• What this task involves:
From the material below, copy each line that holds the word "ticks".

• Information provided:
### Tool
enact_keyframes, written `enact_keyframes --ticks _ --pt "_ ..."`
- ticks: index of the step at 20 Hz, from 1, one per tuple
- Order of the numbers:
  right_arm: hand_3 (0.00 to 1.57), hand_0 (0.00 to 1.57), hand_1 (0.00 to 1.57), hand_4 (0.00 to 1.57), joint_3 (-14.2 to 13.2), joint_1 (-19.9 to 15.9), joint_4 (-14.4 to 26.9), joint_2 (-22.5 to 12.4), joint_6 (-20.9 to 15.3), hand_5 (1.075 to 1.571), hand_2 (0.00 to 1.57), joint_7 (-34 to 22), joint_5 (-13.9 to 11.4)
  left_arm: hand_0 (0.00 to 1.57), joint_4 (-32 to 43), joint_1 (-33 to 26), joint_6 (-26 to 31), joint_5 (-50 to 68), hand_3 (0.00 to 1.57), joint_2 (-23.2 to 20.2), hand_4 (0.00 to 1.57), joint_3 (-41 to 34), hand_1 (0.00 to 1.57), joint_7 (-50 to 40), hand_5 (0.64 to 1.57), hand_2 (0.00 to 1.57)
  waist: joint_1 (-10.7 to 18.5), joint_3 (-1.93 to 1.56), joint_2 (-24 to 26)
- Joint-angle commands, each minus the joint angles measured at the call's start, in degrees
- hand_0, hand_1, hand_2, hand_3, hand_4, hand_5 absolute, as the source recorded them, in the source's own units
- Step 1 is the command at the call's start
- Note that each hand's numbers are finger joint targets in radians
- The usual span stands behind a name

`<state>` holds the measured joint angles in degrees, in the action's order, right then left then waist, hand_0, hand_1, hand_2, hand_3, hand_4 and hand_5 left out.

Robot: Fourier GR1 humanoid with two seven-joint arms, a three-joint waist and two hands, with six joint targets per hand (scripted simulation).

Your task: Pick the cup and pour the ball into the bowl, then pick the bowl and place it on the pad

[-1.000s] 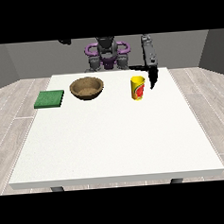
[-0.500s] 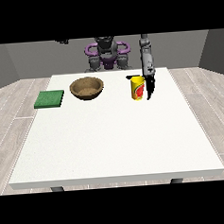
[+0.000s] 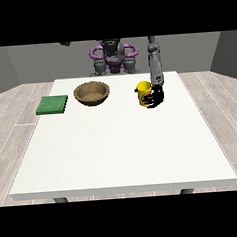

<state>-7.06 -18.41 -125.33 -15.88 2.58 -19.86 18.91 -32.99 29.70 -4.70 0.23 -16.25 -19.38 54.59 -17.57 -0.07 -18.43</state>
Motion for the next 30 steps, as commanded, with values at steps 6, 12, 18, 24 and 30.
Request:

• Answer to this problem:
enact_keyframes, written `enact_keyframes --ticks _ --pt "_ ..."`
- ticks: index of the step at 20 Hz, from 1, one per tuple

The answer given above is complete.